- Data Science
- Deep Learning and pixel classification
Introduction
Flooding is one of the most frequent and costly forms of natural disasters. They often strike without warning and can occur when large volumes of water fall in a short time, causing flash floods. Flood mapping is typically performed using aerial observations and ground surveys. However, when flooding is widespread, these methods become prohibitively expensive and time consuming. Furthermore, aerial observation and optical imagery can often prove difficult, if not impossible, due to obstructive weather conditions. During flooding conditions, clouds can prevent the use of optical satellite imagery for visualization and analysis. In these instances, synthetic-aperture radar (SAR) allows us to penetrate through clouds and hazy atmospheric conditions to continuously observe and map flooding.
North India faced severe rainfall in the first two weeks of July 2023 due to the interaction between Western Disturbances (a low pressure system originating from the Mediterranean region) and Monsoon trough (a low pressure zone located in East west direction from Northwest Rajasthan towards the Bay of Bengal). From July 9th - 13th, a large volume of water was released from Hathnikund Barrage on the Yamuna river. This raised the water level downstream to the highest level since floods in 1978, causing flooding in Delhi and the adjoining areas.
In such situations, mapping of flood affected areas can help in quick and efficient disaster management and relief efforts. Here, we have used the SamLora deep learning model that finetunes the foundational pixel classification model by Meta's Segment Anything Model (SAM). SamLoRA allows the use of the underlying learnings of SAM and quickly finetunes on a smaller dataset to work for a particular use case.
Necessary imports
import os
from datetime import datetime
from pathlib import Path
from arcgis.gis import GIS
from arcgis.learn import prepare_data, SamLoRA
from arcgis.raster import Raster, convert_raster_to_feature
from arcgis.features.manage_data import overlay_layers
from arcgis.features.analysis import dissolve_boundaries
Connect to your GIS
from arcgis import GIS
gis = GIS('home')
Export training data
We have used the Sentinel-1 SAR imagery as the input raster for the training dataset. A composite of VV, VH & VV/VH band has been created, which works best for floods, according to the literature.

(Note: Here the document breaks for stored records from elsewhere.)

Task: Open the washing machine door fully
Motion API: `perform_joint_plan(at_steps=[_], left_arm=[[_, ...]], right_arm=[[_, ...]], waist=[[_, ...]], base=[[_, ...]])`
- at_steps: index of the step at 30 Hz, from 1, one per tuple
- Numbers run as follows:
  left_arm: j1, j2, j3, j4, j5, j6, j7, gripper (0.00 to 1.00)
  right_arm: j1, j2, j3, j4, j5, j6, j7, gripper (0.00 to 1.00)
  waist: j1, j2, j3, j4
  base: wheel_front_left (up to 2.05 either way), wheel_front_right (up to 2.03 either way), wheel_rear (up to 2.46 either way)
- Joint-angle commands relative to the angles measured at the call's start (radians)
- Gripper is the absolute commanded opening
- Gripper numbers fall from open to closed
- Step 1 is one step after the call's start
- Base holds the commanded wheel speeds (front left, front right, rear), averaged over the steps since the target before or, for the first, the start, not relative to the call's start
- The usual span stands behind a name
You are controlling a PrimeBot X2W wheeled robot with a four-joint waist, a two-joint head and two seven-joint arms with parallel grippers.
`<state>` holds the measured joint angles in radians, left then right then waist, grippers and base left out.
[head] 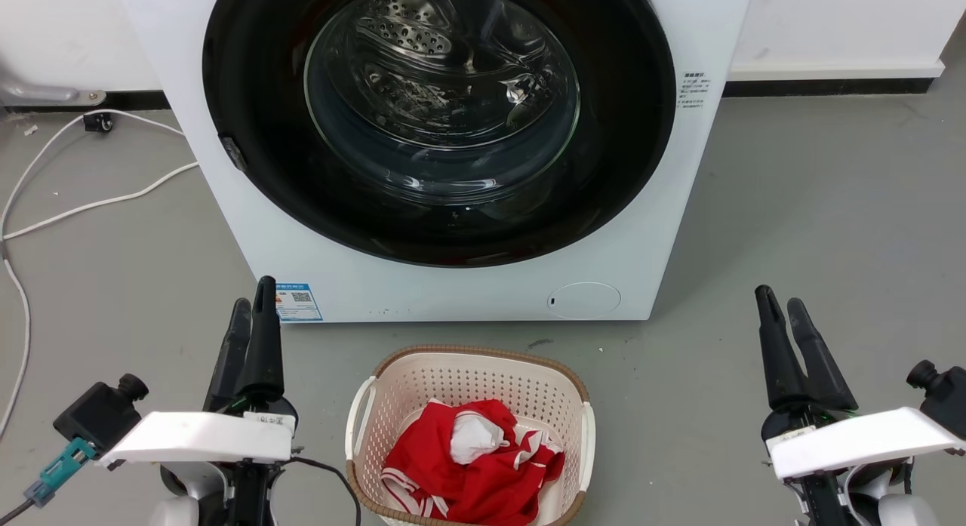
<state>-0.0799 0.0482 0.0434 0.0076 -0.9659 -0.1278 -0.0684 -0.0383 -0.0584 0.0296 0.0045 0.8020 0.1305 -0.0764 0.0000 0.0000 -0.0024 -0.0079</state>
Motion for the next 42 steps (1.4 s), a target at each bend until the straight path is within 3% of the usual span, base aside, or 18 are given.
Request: perform_joint_plan(at_steps=[1,17,42], left_arm=[[0.002,0.003,0.0,-0.022,0.055,-0.003,-0.014,1.0],[0.03,0.003,-0.034,-0.042,0.363,0.023,-0.062,1.0],[0.055,0.013,-0.062,-0.047,0.648,0.034,-0.122,1.0]], right_arm=[[-0.003,0.001,0.007,-0.018,-0.054,0.0,-0.013,1.0],[0.013,0.003,0.02,-0.004,-0.29,0.0,-0.058,1.0],[0.019,0.006,0.033,0.002,-0.54,0.0,-0.086,1.0]], waist=[[0.0,0.0,0.0,0.0],[0.0,0.0,-0.005,-0.005],[0.0,0.0,-0.005,-0.009]], base=[[0.0,0.0,0.0],[0.0,0.0,0.0],[0.0,0.0,0.0]])
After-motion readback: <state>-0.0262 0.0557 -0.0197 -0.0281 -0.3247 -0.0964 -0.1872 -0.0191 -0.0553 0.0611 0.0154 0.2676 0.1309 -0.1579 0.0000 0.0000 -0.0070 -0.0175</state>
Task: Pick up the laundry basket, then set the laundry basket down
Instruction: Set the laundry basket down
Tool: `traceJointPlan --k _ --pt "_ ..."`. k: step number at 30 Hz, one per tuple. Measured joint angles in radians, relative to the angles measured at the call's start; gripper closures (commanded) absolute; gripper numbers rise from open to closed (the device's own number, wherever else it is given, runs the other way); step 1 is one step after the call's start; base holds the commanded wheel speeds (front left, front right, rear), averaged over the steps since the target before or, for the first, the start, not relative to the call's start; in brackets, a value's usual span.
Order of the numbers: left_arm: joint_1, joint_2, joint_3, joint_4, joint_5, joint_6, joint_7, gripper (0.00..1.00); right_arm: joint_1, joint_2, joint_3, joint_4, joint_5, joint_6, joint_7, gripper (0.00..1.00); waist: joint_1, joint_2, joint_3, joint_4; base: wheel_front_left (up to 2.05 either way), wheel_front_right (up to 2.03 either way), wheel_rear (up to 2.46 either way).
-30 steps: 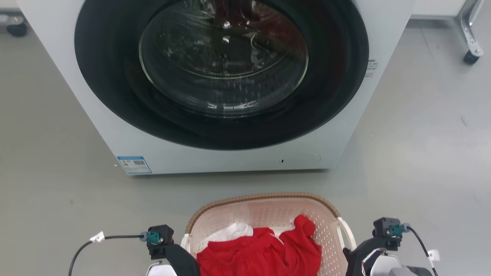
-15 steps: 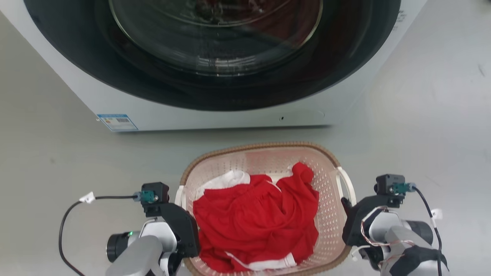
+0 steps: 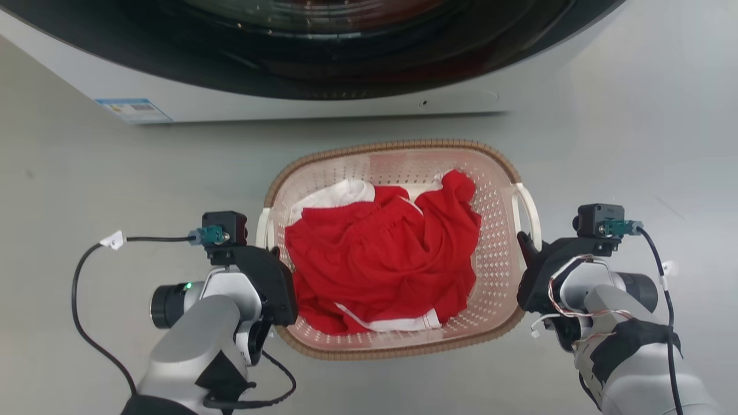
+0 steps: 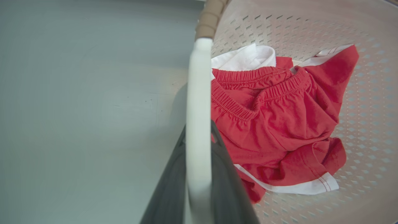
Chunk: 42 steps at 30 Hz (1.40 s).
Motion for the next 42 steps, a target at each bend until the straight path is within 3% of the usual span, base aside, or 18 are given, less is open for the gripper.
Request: traceJointPlan --k 17,28,29,30,32,33,42 --pt "-0.137 0.009 0.001 0.014 0.035 0.000 -0.074 1.00 -0.117 -0.006 -0.006 -0.009 0.000 0.000 -0.056 1.00 -0.0002 -0.0001 0.197 -0.007 0.00 0.00 0.00" --pt "-0.170 0.007 0.001 0.034 0.038 -0.001 -0.131 1.00 -0.149 -0.005 -0.004 -0.002 0.000 0.001 -0.094 1.00 -0.0002 0.0000 0.266 -0.001 0.00 0.00 0.00" --pt "-0.171 0.006 0.001 0.035 0.038 -0.001 -0.131 1.00 -0.150 -0.004 -0.004 0.000 0.000 0.001 -0.098 0.38 -0.0002 -0.0001 0.268 -0.001 0.00 0.00 0.00" --pt "-0.172 0.006 0.001 0.037 0.038 -0.001 -0.135 1.00 -0.150 -0.004 -0.004 0.001 0.000 0.001 -0.100 0.00 -0.0002 -0.0001 0.269 0.000 0.00 0.00 0.00" --pt "-0.175 0.008 0.004 0.044 0.038 -0.001 -0.144 0.56 -0.151 -0.008 -0.005 0.006 0.000 0.001 -0.107 0.00 -0.0004 0.0000 0.272 0.001 0.00 0.00 0.00" --pt "-0.176 0.012 0.005 0.048 0.038 -0.001 -0.148 0.00 -0.151 -0.014 -0.005 0.009 0.000 0.001 -0.107 0.00 -0.0004 -0.0001 0.273 0.001 0.00 0.00 0.00" --pt "-0.182 0.015 0.009 0.062 0.038 -0.008 -0.160 0.00 -0.155 -0.028 -0.007 0.022 0.000 0.006 -0.123 0.00 -0.0003 -0.0002 0.282 0.007 0.00 0.00 0.00"
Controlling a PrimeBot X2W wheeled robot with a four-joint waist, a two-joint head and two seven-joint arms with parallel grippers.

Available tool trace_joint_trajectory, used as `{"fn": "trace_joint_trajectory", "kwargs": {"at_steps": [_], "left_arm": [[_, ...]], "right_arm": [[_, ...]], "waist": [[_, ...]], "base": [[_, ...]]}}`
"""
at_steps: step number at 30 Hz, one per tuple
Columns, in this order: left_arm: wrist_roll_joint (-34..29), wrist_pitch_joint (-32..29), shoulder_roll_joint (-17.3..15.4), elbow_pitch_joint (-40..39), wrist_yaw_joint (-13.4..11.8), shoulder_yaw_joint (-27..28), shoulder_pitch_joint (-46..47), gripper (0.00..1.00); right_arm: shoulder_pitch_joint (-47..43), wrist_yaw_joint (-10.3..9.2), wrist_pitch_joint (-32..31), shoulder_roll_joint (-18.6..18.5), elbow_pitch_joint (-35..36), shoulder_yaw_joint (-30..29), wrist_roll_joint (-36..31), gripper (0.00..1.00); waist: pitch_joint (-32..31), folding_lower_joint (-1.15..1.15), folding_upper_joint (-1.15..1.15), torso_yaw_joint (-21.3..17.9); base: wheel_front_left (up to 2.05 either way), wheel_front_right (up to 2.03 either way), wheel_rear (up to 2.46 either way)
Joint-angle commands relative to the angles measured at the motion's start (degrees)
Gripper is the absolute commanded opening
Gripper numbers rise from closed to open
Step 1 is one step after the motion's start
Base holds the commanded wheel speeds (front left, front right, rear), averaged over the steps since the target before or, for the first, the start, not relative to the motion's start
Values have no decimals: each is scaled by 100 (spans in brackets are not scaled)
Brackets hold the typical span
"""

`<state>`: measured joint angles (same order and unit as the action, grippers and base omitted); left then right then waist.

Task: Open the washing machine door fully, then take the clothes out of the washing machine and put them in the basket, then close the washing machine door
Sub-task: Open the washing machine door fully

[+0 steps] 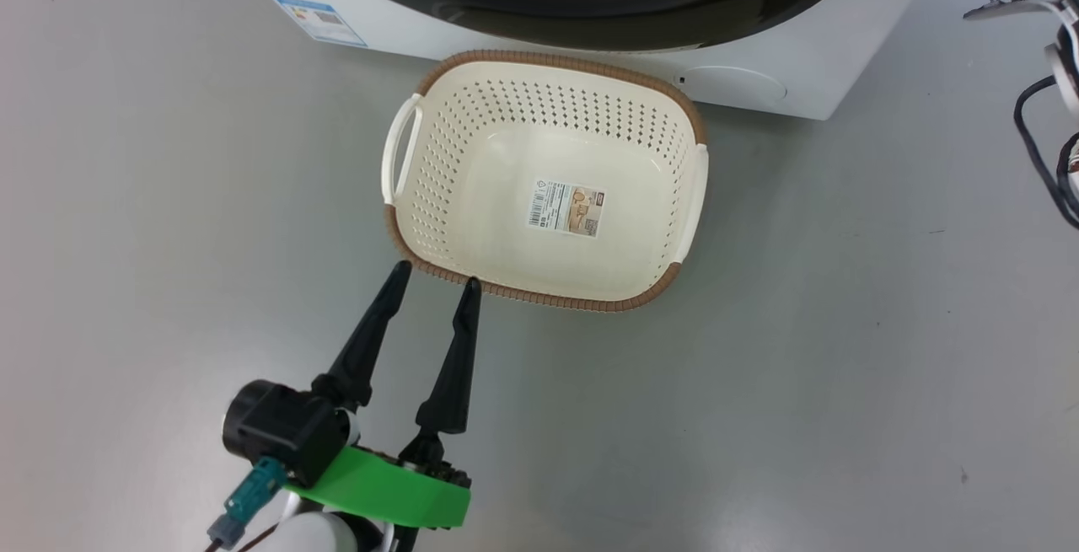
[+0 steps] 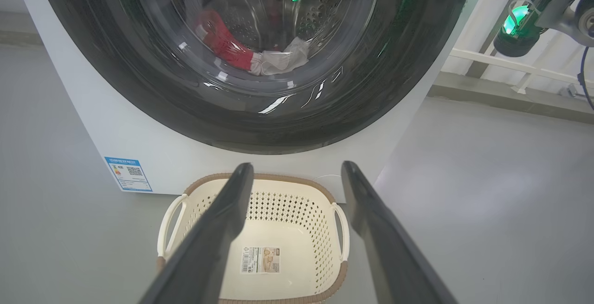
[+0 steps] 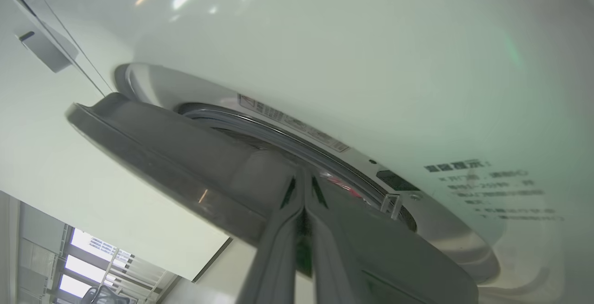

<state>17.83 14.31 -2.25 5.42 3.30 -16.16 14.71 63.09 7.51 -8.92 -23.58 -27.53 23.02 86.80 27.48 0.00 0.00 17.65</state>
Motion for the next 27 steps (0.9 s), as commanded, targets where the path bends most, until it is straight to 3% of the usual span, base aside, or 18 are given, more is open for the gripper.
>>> {"fn": "trace_joint_trajectory", "kwargs": {"at_steps": [1,11,27], "left_arm": [[40,69,-63,-159,-47,141,101,100],[95,69,-63,-148,-58,66,165,100],[52,69,-63,-74,-73,24,82,100]], "right_arm": [[99,-2,-125,-16,88,20,110,0],[224,-2,-819,-113,-7,98,413,0],[-190,-2,-1606,43,105,187,744,0]], "waist": [[42,0,0,41],[99,0,0,110],[-219,0,0,82]], "base": [[0,0,0],[0,0,0],[0,0,0]]}}
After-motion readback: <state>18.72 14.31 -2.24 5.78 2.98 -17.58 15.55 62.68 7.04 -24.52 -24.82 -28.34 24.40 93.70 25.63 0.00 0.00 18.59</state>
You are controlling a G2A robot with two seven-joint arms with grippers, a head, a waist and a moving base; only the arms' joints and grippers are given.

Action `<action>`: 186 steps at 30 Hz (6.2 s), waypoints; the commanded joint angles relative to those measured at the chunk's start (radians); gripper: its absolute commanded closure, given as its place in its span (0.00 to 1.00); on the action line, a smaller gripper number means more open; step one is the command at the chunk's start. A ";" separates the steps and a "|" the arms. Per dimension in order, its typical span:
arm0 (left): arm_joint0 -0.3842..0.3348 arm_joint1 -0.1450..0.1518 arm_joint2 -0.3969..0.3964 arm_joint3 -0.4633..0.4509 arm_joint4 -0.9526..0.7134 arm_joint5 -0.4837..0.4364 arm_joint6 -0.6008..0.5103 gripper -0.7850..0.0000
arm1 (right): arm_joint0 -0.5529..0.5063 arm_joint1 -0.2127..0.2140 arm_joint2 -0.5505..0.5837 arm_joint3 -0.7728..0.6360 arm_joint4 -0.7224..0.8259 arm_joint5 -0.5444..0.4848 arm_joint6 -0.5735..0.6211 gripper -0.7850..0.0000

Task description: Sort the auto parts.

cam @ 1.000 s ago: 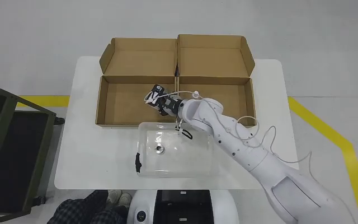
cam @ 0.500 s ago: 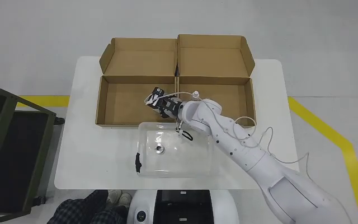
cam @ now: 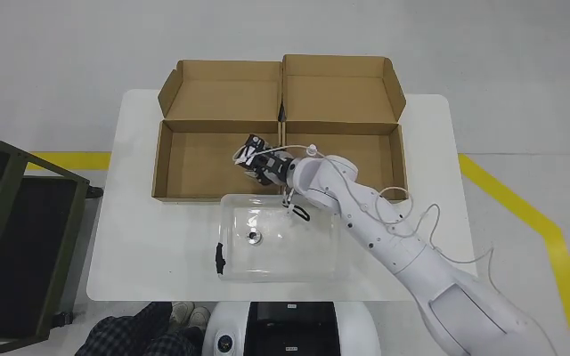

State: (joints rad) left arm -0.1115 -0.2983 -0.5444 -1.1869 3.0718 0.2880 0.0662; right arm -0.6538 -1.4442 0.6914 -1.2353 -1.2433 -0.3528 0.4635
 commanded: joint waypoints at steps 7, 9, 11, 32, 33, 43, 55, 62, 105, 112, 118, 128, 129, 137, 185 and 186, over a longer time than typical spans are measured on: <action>0.000 0.000 0.000 0.000 0.000 0.000 0.000 0.00 | -0.048 0.015 0.035 -0.181 -0.046 -0.040 0.009 0.25; 0.000 0.000 0.000 0.000 0.000 0.000 0.000 0.00 | -0.076 0.023 0.047 -0.246 -0.064 -0.051 0.018 0.17; 0.000 0.000 0.000 0.000 0.000 0.000 0.000 0.00 | -0.098 0.029 0.055 -0.293 -0.080 -0.066 0.027 0.17; 0.000 0.000 0.000 0.000 0.000 0.000 0.000 0.00 | -0.450 0.114 0.124 -0.643 -0.184 -0.318 0.117 0.17; 0.000 0.000 0.000 0.000 0.000 0.000 0.000 0.00 | -0.459 0.117 0.126 -0.642 -0.187 -0.325 0.116 0.18; 0.000 0.000 0.000 0.000 0.000 0.000 0.000 0.00 | -0.475 0.132 0.144 -0.588 -0.220 -0.371 0.099 0.22; 0.000 0.000 0.000 0.000 0.000 0.000 0.000 0.00 | -0.432 0.122 0.105 -0.469 -0.232 -0.342 0.054 0.25; 0.000 0.000 0.000 0.000 0.000 0.000 0.000 0.00 | -0.404 0.113 0.085 -0.404 -0.226 -0.326 0.044 0.41; 0.000 0.000 0.000 0.000 0.000 0.000 0.000 0.00 | -0.433 0.128 0.122 -0.595 -0.124 -0.380 -0.002 1.00; 0.000 0.000 0.000 0.000 0.000 0.000 0.000 0.00 | -0.419 0.122 0.133 -0.626 -0.065 -0.356 -0.153 1.00; 0.000 0.000 0.000 0.000 0.000 0.000 0.000 0.00 | -0.400 0.113 0.131 -0.658 -0.093 -0.301 -0.297 1.00; 0.000 0.000 0.000 0.000 0.000 0.000 0.000 0.00 | -0.386 0.104 0.146 -0.684 -0.074 -0.263 -0.495 1.00; 0.000 0.000 0.000 0.000 0.000 0.000 0.000 0.00 | -0.388 0.103 0.148 -0.686 -0.072 -0.261 -0.509 1.00; 0.000 0.000 0.000 0.000 0.000 0.000 0.000 0.00 | -0.413 0.109 0.206 -0.731 -0.092 -0.244 -0.628 1.00; 0.000 0.000 0.000 0.000 0.000 0.000 0.000 0.00 | -0.336 0.091 0.192 -0.587 -0.103 -0.190 -0.498 1.00; 0.000 0.000 0.000 0.000 0.000 0.000 0.000 0.00 | -0.330 0.089 0.188 -0.579 -0.097 -0.183 -0.482 1.00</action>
State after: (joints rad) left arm -0.1115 -0.2983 -0.5444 -1.1869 3.0718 0.2880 0.0662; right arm -0.9885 -1.3535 0.8822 -1.8210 -1.3451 -0.5411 -0.0321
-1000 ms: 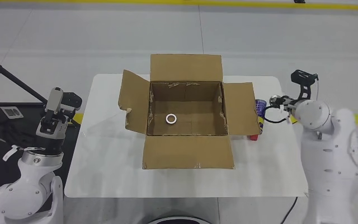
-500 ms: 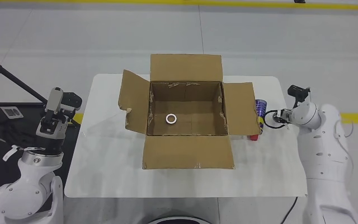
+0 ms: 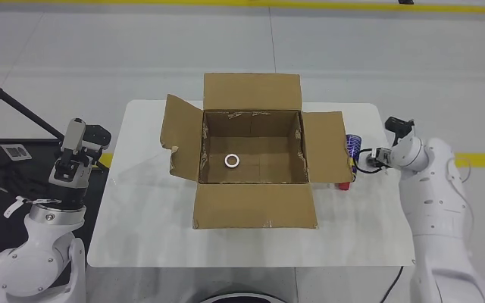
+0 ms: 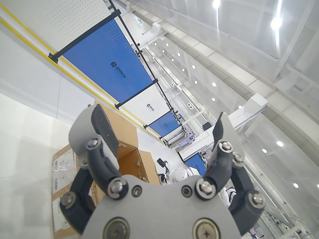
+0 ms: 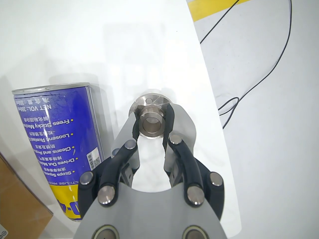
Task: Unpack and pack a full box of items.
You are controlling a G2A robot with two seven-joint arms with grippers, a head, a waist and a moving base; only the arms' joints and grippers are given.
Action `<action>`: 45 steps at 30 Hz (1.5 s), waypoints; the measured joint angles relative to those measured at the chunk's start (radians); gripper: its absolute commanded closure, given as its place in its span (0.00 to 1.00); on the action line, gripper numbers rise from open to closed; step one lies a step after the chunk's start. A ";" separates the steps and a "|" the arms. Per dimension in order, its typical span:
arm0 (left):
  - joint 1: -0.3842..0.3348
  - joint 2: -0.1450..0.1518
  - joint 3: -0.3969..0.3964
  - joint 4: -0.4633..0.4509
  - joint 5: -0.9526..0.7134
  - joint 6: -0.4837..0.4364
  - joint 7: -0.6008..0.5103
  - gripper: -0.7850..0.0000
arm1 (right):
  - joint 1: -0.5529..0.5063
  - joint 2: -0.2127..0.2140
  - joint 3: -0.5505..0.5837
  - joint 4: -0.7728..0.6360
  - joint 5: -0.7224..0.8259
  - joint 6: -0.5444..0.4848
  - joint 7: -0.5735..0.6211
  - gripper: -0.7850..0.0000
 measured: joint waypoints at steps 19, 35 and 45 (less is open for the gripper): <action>0.000 0.000 0.000 0.000 0.000 0.000 0.000 0.00 | 0.007 0.012 0.043 -0.179 0.069 0.021 -0.019 0.07; 0.000 0.000 0.000 0.000 0.000 0.000 0.000 0.00 | -0.035 -0.024 -0.174 -0.737 0.383 -0.071 0.018 0.01; 0.000 0.000 0.000 0.000 0.000 0.000 0.000 0.00 | 0.104 -0.092 -0.509 -0.558 0.514 -0.136 -0.001 0.06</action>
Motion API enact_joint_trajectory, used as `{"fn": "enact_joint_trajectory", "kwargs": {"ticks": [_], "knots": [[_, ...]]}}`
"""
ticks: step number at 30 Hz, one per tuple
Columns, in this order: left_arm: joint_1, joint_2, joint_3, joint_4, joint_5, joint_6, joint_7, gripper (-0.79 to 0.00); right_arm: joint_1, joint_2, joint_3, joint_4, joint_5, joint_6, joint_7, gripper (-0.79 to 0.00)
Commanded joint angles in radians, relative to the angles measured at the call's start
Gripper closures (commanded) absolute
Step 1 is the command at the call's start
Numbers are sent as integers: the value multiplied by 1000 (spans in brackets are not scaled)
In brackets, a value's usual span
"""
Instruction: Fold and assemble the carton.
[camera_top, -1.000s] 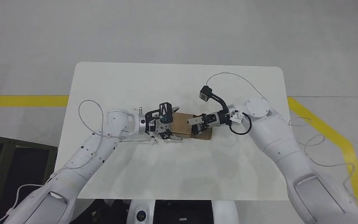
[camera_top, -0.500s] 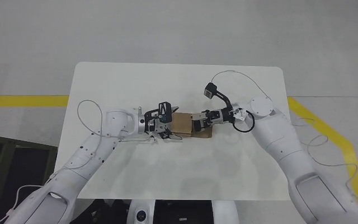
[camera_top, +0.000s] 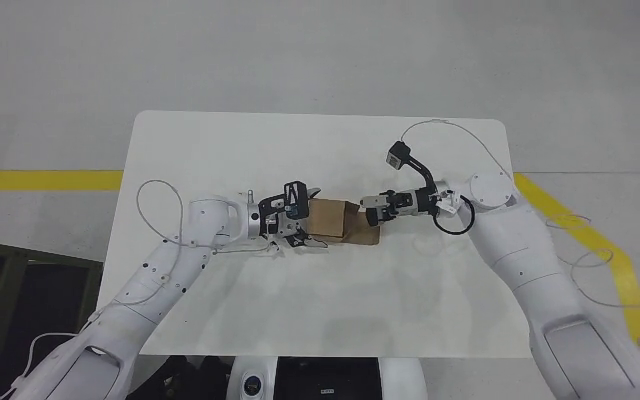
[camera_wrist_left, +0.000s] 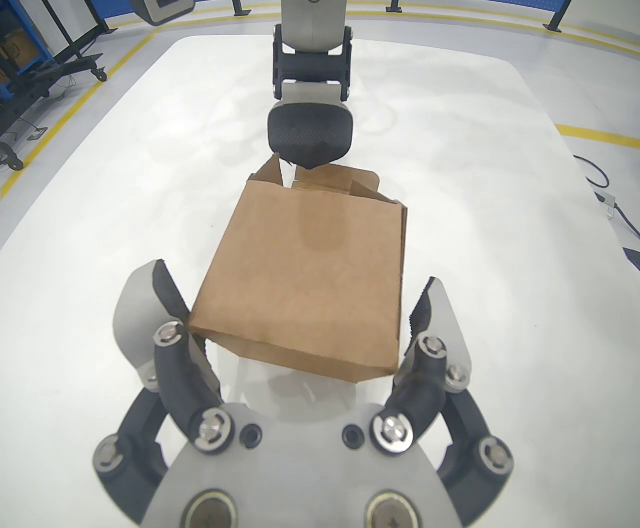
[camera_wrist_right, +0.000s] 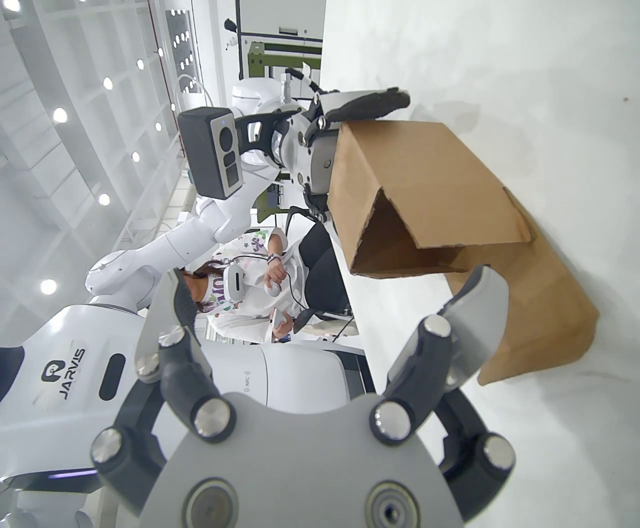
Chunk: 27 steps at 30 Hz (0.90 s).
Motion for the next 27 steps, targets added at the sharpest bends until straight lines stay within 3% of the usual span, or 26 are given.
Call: {"fn": "enact_joint_trajectory", "kwargs": {"ticks": [1,16,27], "knots": [[1,0,-1,-1,2,-1,1,-785,18,-8,-13,20,-1,-5,-5,-785],[5,-3,-8,1,4,-7,-6,-785,51,-24,-110,-1,-14,27,27,-785],[8,-7,-11,-1,3,1,-10,-785,25,-48,-134,44,76,-14,-20,-785]]}}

input_raster = gis.content.get("3b55a6f703234c278e76704e6ff50666")
input_raster
The feature layer contains a single class for water bodies. The feature layer will be used as the Input Feature Class
in the Export Training Data For Deep Learning
tool.
label_raster = gis.content.get("cb0e42c0ae714c5e90b09aeb2add2baa")
label_raster
The polygon feature class will be used as Input Mask Polygons
in the Export Training Data For Deep Learning
tool to delineate the area where image chips will be created.
aoi = gis.content.get("8fcf0ba8de7947c3b696778a1fdc88ea")
aoi
The Export Training Data For Deep Learning tool is used to prepare training data for training a deep learning model. The tool is available in both ArcGIS Pro
and ArcGIS Enterprise
.
Next, we will utilize Jupyter Notebooks. Documentation on how to install and setup the necessary environment is available here.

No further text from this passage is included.